**Exercise requirements:**
Give again, character for character, the lines that lie between the first line of the material and the line with "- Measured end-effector", inclusive. Omit pictures.

━━━━━━━━━━━━━━━━

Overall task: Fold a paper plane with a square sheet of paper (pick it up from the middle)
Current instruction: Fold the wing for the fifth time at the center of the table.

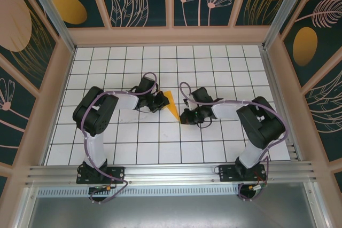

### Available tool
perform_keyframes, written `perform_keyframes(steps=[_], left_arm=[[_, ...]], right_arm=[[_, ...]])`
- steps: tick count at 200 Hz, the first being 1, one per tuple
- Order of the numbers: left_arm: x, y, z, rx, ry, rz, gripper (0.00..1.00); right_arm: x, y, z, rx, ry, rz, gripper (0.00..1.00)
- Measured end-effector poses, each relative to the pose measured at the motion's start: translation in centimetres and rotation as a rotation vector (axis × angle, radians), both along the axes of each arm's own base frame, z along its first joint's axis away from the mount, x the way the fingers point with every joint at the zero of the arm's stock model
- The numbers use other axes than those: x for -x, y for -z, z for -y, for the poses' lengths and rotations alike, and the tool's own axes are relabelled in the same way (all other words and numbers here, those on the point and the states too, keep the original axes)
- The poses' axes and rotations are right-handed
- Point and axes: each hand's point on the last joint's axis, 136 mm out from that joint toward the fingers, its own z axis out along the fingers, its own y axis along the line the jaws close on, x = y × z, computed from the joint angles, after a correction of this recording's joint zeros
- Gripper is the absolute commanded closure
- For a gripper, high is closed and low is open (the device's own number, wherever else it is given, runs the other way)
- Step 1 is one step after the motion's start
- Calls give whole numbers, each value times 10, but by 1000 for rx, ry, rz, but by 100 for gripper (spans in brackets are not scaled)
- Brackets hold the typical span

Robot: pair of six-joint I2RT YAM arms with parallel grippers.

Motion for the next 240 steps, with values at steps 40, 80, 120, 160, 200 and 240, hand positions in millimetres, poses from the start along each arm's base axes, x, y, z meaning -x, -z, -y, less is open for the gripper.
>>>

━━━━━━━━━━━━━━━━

**Result of this task:**
Overall task: Fold a paper plane with a square sheet of paper (pick it up from the middle)
Current instruction: Fold the wing for the fifth time at the center of the table.


### Available tool
perform_keyframes, written `perform_keyframes(steps=[_], left_arm=[[_, ...]], right_arm=[[_, ...]])`
- steps: tick count at 200 Hz, the first being 1, one per tuple
- Order of the numbers: left_arm: x, y, z, rx, ry, rz, gripper (0.00..1.00); right_arm: x, y, z, rx, ry, rz, gripper (0.00..1.00)
- Measured end-effector poses, each relative to the pose measured at the motion's start: translation in centimetres and rotation as a rotation vector (axis × angle, radians), both along the axes of each arm's own base frame, z along its first joint's axis away from the mount, x the way the fingers point with every joint at the zero of the arm's stock model

What this exercise asked for has been supplied.